Find the string "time" in the records and copy each line where it occurs.

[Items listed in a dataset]
Content starts

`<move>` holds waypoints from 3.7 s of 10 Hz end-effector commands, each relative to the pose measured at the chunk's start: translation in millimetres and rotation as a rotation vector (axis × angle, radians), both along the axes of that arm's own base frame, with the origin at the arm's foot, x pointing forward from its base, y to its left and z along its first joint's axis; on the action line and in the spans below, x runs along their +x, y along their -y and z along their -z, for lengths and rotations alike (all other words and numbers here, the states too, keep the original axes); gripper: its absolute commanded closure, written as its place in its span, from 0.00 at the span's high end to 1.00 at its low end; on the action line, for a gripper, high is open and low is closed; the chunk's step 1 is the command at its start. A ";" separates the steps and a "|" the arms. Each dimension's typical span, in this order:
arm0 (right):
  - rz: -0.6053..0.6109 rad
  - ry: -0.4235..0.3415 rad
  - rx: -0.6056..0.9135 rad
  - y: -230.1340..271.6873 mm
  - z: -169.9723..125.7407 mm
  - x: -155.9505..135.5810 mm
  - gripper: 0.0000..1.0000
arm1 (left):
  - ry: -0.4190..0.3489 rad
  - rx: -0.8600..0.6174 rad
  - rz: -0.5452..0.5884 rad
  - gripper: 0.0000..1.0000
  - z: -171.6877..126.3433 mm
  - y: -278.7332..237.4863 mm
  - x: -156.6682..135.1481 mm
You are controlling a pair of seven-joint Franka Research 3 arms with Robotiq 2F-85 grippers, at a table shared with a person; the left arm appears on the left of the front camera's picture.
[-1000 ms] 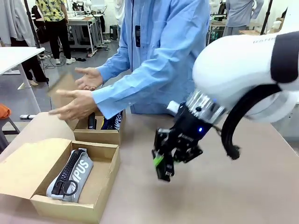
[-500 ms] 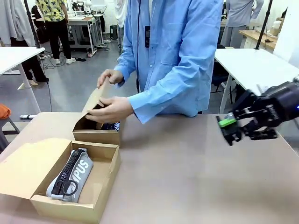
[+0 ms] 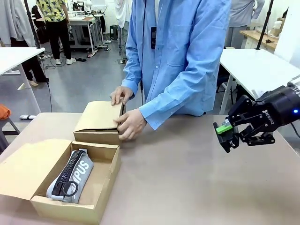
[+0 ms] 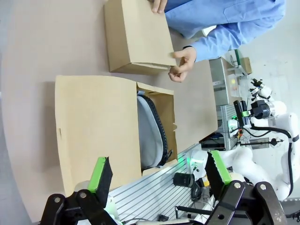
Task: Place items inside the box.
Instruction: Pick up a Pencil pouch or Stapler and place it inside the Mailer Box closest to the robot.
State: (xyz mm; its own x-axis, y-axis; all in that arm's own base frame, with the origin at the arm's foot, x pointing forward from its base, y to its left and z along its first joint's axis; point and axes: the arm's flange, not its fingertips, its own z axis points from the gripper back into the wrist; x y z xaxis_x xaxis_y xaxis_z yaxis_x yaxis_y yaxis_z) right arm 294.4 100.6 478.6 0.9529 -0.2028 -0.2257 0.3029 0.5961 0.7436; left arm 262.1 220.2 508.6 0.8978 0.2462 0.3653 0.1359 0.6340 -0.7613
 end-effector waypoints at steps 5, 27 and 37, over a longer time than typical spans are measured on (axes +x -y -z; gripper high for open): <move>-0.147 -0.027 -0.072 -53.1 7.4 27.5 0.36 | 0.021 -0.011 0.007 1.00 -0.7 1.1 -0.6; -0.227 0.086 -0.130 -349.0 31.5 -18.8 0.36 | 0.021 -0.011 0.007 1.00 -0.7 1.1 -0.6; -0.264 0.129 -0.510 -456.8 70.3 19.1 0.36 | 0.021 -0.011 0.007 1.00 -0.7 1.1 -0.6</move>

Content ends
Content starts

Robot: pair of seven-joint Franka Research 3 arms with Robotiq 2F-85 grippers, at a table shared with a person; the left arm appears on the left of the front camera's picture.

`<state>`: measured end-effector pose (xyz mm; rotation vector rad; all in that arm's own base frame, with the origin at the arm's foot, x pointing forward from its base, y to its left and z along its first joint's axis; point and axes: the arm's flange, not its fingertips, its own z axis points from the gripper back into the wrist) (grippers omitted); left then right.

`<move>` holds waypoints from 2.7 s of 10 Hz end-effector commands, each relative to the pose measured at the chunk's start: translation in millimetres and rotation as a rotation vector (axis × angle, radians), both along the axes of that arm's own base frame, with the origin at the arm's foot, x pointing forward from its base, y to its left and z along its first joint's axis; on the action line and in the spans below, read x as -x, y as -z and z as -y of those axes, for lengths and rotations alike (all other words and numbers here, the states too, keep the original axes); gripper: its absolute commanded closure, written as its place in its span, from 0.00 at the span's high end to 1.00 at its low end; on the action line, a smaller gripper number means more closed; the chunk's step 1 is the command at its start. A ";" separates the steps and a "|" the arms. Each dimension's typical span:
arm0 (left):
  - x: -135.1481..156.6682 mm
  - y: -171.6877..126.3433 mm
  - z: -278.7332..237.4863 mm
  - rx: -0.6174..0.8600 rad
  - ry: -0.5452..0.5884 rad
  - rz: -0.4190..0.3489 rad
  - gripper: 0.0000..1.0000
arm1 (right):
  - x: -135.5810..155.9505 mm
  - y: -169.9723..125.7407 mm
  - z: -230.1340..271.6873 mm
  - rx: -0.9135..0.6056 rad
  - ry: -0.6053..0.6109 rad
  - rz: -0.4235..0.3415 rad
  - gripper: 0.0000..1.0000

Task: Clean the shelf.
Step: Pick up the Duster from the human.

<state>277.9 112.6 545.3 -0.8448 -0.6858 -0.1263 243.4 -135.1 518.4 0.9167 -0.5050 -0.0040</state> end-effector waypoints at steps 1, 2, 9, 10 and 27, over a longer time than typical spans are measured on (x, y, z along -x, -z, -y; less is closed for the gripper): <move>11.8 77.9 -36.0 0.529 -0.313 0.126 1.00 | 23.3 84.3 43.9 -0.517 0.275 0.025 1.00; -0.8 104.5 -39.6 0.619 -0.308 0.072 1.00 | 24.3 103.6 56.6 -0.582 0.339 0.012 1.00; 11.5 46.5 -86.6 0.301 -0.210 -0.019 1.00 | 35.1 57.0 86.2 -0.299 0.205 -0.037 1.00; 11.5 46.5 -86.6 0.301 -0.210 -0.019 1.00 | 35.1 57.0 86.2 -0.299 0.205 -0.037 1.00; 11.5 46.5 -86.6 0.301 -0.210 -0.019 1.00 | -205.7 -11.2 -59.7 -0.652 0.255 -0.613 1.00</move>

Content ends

### [Task output]
 end-effector waypoints at steps 5, 27 and 37, over a longer time than typical spans are measured on (axes +x -y -z; gripper high for open): <move>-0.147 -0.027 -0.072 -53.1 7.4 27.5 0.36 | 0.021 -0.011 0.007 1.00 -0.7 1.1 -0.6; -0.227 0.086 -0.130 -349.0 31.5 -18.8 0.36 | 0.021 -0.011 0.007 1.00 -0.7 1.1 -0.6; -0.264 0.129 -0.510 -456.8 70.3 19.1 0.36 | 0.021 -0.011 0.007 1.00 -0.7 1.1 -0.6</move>
<state>277.9 112.6 545.3 -0.8448 -0.6858 -0.1263 243.4 -135.1 518.4 0.9167 -0.5050 -0.0040</state> end-effector waypoints at steps 1, 2, 9, 10 and 27, over a longer time than typical spans are measured on (x, y, z along -x, -z, -y; less is closed for the gripper): <move>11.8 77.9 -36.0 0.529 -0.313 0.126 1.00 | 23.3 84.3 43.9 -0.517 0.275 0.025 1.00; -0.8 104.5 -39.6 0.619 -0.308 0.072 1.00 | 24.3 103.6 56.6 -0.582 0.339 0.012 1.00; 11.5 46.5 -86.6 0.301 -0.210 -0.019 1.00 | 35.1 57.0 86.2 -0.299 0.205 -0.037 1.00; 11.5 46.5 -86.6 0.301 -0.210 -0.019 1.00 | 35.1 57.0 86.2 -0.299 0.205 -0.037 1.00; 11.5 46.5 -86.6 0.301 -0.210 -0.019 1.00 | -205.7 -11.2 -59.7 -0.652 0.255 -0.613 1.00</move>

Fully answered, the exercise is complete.